• [What to produce]: An exact repetition of every entry, with no images, is the required answer.

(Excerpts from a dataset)
================
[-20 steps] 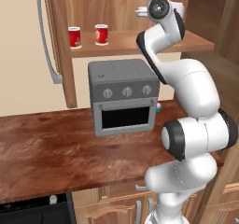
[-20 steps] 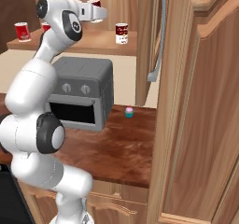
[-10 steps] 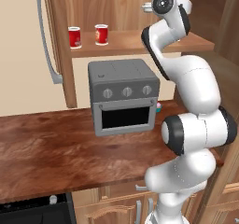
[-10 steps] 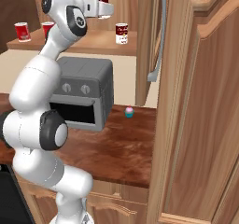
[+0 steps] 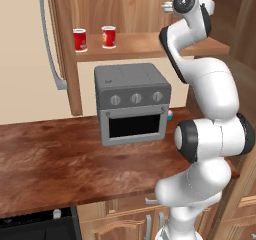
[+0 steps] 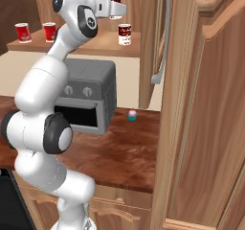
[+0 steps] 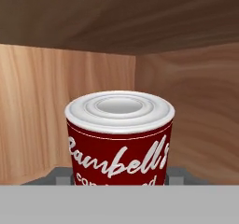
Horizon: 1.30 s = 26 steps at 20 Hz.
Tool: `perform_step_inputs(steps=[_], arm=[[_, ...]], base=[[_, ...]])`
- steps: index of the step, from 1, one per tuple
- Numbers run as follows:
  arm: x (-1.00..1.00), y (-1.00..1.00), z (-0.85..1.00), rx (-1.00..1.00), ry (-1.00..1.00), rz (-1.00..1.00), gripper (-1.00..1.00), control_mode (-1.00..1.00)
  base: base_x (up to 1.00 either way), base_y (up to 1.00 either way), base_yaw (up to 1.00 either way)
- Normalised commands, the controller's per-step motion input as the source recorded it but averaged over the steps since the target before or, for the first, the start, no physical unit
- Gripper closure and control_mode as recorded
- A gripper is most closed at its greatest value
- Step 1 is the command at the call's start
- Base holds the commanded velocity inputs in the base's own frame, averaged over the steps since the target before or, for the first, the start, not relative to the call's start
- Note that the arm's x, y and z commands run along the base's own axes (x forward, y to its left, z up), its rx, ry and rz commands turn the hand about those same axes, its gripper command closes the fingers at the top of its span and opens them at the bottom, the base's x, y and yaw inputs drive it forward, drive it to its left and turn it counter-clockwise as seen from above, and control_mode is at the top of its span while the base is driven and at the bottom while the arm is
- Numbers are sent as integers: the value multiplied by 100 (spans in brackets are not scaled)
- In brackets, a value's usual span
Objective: Stack two cans on top of the other two cans in the cabinet.
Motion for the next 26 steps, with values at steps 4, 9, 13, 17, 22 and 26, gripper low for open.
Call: perform_step_inputs(steps=[4, 9, 13, 17, 22, 26], arm=[[0, -29, -12, 6, 0, 0, 100, -100], [5, -10, -15, 7, 0, 0, 100, -100], [6, 0, -9, 6, 0, 2, 100, -100], [14, 0, -3, 2, 0, 0, 100, -100], [6, -2, 0, -1, 2, 0, 100, -100], [0, -2, 0, -3, 8, 0, 100, -100]], base=[[0, 0, 0], [0, 0, 0], [0, 0, 0], [0, 0, 0], [0, 0, 0], [0, 0, 0]])
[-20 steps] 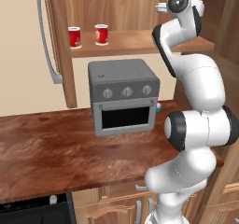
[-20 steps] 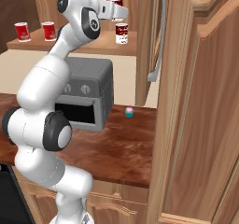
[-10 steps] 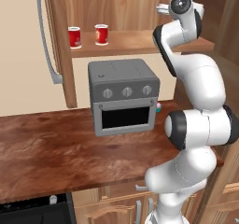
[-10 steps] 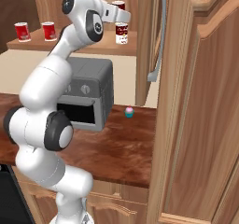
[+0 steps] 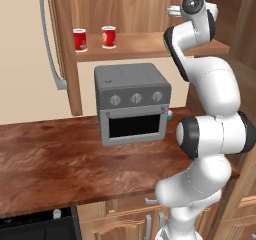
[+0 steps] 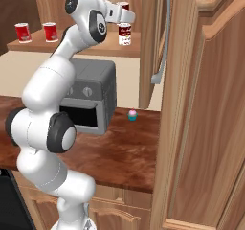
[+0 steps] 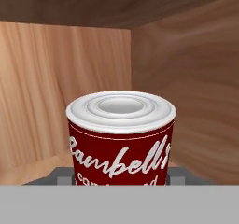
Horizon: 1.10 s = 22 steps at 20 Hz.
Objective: Stack two cans on top of the other two cans in the cabinet.
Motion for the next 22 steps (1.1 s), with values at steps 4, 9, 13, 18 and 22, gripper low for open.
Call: perform_step_inputs(steps=[4, 9, 13, 18, 22], arm=[[0, -1, -1, 0, 9, 0, 100, -100], [8, -1, -3, 0, 2, 0, 100, -100], [10, 0, 0, 0, 0, 0, 100, -100], [7, 0, -5, 0, -2, 2, 100, -100], [8, -5, -3, 0, 0, 2, 100, -100]], base=[[0, 0, 0], [0, 0, 0], [0, 0, 0], [0, 0, 0], [0, 0, 0]])
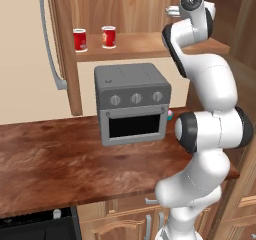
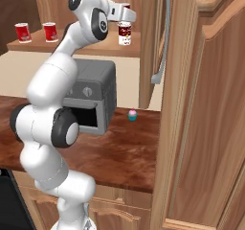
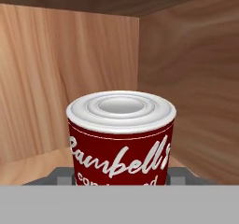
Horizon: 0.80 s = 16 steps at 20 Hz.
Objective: Stack two cans on top of the other two cans in the cabinet.
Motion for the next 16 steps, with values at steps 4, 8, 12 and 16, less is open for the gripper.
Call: perform_step_inputs(steps=[4, 8, 12, 16], arm=[[9, -12, -1, -1, 0, 0, 100, -100], [6, -4, -1, 0, 0, 0, 100, -100], [1, 0, -1, 0, 0, 0, 100, -100], [0, 0, -1, 0, 0, 0, 100, -100]], base=[[0, 0, 0], [0, 0, 0], [0, 0, 0], [0, 0, 0]])
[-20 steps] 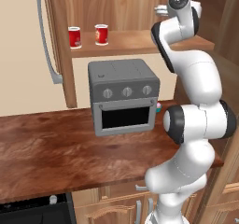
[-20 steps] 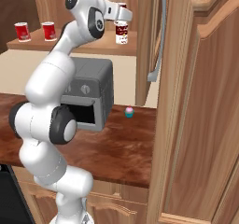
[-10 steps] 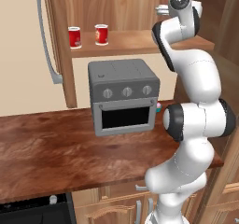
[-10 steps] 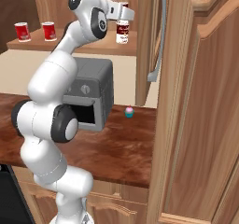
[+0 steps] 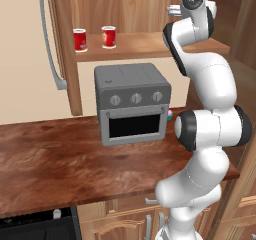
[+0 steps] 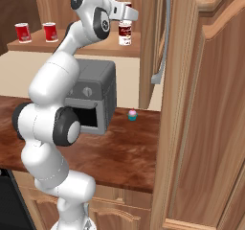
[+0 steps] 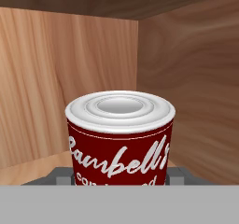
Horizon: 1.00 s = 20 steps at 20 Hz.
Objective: Stack two cans on top of the other two cans in the cabinet.
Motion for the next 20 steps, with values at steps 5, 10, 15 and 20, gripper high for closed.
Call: perform_step_inputs(steps=[5, 10, 15, 20], arm=[[0, 0, -4, 0, 0, 0, 100, -100], [0, 0, -17, 0, 0, 0, 100, -100], [2, 0, -16, 0, 0, 0, 100, -100], [1, 0, -12, 0, 0, 0, -100, -100]], base=[[0, 0, 0], [0, 0, 0], [0, 0, 0], [0, 0, 0]])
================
• [Response area]:
[-20 steps] 
[-20 steps] 
[-10 steps] 
[-10 steps] 
[+0 steps] 
[+0 steps] 
[+0 steps] 
Horizon: 1.30 s = 26 steps at 20 Hz.
Tool: `perform_step_inputs(steps=[_], arm=[[_, ...]], base=[[_, ...]])`
- steps: index of the step, from 1, one per tuple
- Numbers run as follows:
  arm: x (-1.00..1.00), y (-1.00..1.00), z (-0.85..1.00), rx (-1.00..1.00), ry (-1.00..1.00), rz (-1.00..1.00), gripper (-1.00..1.00), control_mode (-1.00..1.00)
  base: base_x (up to 1.00 either way), base_y (up to 1.00 either way), base_yaw (up to 1.00 either way)
- Normalised commands, the controller's per-step motion input as the source recorded it but averaged over the steps since the target before or, for the first, the start, no physical unit
- Gripper closure and control_mode as recorded
- A gripper is most closed at its greatest value
- Step 1 is the command at the call's start
- Base holds the commanded velocity inputs in the base's own frame, averaged over the steps since the target before or, for the first, the start, not relative to the call's start
- Note that the arm's x, y and z commands run along the base's own axes (x forward, y to its left, z up), its rx, ry and rz commands turn the hand about those same axes, its gripper command closes the fingers at the top of its span and opens them at the bottom, the base's x, y and yaw inputs drive it forward, drive it to its left and turn it counter-clockwise as seen from above, and control_mode is at the top of its span while the base is driven and at the bottom while the arm is
- Numbers are sent as integers: the value multiplied by 100 (spans in brackets are not scaled)
- In brackets, a value's usual span
Objective: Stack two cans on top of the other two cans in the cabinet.
Motion for the next 26 steps, with values at steps 4, 9, 13, 17, 22 and 26, gripper low for open.
Call: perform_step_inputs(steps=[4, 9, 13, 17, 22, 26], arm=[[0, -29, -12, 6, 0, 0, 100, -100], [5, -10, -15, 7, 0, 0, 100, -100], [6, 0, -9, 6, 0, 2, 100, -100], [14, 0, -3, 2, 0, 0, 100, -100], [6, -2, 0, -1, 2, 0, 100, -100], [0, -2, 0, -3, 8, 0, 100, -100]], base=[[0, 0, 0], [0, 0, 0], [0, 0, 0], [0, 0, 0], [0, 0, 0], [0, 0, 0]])
[-20 steps] 
[-20 steps] 
[-10 steps] 
[-10 steps] 
[+0 steps] 
[+0 steps] 
[+0 steps] 
Horizon: 1.10 s = 22 steps at 20 Hz.
Objective: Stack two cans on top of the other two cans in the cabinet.
Motion for the next 22 steps (1.1 s), with values at steps 4, 9, 13, 18 and 22, gripper low for open.
Call: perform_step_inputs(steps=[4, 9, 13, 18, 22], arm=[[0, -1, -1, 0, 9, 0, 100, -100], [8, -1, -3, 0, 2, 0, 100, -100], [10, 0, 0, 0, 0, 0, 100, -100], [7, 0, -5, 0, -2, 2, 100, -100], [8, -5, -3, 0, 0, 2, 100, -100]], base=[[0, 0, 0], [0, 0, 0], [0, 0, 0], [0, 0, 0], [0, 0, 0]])
Horizon: 0.80 s = 16 steps at 20 Hz.
Objective: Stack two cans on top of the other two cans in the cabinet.
Motion for the next 16 steps, with values at steps 4, 8, 12 and 16, less is open for the gripper.
Call: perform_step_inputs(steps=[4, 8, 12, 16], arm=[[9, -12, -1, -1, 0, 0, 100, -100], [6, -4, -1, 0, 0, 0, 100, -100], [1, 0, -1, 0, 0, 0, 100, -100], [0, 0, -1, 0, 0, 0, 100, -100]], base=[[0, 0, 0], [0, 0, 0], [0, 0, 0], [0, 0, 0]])
[-20 steps] 
[-20 steps] 
[-10 steps] 
[-10 steps] 
[+0 steps] 
[+0 steps] 
[+0 steps] 
Horizon: 1.00 s = 20 steps at 20 Hz.
Objective: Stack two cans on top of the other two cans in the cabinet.
Motion for the next 20 steps, with values at steps 5, 10, 15 and 20, gripper high for closed.
Call: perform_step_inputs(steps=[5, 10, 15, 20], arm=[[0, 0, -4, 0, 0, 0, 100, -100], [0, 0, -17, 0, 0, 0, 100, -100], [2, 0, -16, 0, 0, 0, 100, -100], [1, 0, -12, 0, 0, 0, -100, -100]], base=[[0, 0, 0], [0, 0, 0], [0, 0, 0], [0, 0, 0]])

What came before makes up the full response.